DATA PROVIDED
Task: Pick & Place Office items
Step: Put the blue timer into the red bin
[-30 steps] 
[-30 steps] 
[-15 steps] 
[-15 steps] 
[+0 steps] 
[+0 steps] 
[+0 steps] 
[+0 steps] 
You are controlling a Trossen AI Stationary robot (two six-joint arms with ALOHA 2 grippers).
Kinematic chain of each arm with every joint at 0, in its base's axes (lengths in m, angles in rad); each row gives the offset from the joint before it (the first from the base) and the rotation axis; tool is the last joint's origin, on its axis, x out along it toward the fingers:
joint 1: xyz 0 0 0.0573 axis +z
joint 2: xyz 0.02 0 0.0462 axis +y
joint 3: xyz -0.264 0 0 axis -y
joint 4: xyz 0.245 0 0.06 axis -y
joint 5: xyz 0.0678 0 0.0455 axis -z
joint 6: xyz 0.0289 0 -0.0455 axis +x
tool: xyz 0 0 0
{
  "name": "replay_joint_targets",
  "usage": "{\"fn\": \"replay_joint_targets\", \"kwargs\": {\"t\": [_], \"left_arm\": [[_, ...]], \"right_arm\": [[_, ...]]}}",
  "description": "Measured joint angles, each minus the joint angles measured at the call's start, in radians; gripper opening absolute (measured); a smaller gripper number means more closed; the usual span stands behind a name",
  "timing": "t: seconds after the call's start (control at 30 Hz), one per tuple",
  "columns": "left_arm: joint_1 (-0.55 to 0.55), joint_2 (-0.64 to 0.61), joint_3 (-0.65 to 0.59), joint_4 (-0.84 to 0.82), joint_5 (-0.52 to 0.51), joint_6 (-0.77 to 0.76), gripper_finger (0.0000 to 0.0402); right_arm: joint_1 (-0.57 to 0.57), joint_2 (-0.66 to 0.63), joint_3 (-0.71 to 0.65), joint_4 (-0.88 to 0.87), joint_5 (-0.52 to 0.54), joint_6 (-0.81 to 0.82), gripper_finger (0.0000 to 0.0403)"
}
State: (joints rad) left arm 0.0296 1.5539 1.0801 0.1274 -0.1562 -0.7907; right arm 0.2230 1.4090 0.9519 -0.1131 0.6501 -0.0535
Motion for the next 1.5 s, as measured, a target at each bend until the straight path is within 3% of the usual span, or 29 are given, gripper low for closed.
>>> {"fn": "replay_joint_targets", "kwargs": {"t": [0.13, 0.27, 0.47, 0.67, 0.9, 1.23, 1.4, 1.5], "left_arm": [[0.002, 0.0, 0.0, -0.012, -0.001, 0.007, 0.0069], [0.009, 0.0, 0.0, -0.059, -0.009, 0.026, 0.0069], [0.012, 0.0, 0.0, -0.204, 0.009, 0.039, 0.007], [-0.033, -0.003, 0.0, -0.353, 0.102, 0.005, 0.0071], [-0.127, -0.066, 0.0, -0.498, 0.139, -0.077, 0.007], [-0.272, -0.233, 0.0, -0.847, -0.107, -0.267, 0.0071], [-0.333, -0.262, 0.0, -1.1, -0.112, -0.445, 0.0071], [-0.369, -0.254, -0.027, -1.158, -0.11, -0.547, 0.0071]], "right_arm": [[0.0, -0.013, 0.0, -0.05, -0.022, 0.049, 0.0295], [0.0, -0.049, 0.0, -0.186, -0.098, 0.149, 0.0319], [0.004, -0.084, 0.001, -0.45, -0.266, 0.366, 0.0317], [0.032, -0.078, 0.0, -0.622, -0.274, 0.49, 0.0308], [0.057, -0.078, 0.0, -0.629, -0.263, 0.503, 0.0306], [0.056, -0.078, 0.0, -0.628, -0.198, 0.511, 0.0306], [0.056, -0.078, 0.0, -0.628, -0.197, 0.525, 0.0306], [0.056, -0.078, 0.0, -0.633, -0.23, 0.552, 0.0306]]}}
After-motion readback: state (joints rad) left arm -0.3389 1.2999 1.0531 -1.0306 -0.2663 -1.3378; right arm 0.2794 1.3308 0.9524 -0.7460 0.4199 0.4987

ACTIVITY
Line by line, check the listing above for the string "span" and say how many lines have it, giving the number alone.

REPLY TO THE TASK
2